THE DATA:
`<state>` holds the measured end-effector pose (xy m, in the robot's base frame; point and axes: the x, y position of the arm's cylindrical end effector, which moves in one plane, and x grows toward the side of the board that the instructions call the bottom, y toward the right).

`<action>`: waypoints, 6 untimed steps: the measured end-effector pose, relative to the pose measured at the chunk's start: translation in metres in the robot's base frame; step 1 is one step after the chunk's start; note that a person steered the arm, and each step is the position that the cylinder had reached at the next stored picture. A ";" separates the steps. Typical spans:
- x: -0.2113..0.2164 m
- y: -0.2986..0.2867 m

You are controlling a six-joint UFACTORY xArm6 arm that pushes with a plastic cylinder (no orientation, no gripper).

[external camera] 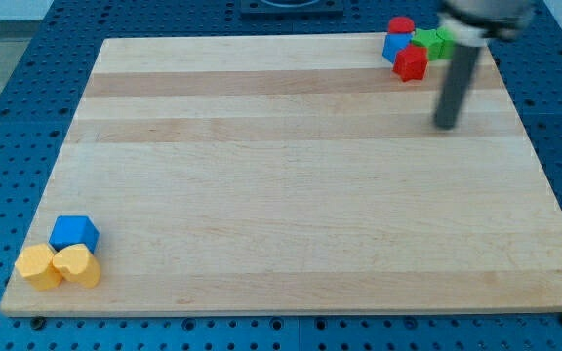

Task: Point your arm to the green circle

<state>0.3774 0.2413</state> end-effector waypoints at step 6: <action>-0.185 0.025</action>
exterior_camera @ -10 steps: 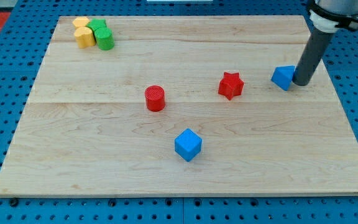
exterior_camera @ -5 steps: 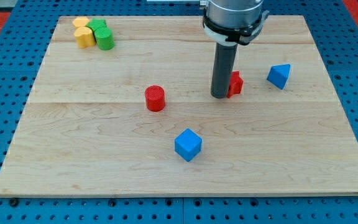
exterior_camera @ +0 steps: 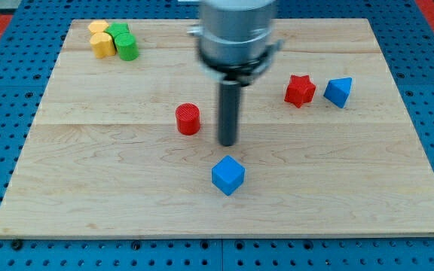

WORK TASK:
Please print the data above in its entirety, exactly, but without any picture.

RESULT OF THE TASK:
`<state>` holds the measured end-effector pose (xy m, in the robot's base frame; point and axes: the x, y position of the arm's cylindrical end effector, which moves in one plane, and x grows toward the side of the board that the instructions call the bottom, y toward the right).

`<action>`: waypoints, 6 untimed steps: the measured end-effector pose, relative to the pose measured at the chunk's start: translation in metres in the robot's base frame; step 1 is one step after the chunk's start; note that a person steered the arm, and each step is the position that the cylinder had reached at the next stored picture. A ";" separates the steps. Typical spans:
- x: -0.2113..0.2164 m
- y: -0.2986..0.2867 m

You are controlling a six-joint UFACTORY xArm6 arm that pushes with a plastic cylinder (no orientation, no gripper).

[external camera] 

Task: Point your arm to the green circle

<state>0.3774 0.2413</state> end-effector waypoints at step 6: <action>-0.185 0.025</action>
exterior_camera @ -10 steps: 
exterior_camera @ -5 steps: 
exterior_camera @ +0 steps: 

No more work is needed for this exercise.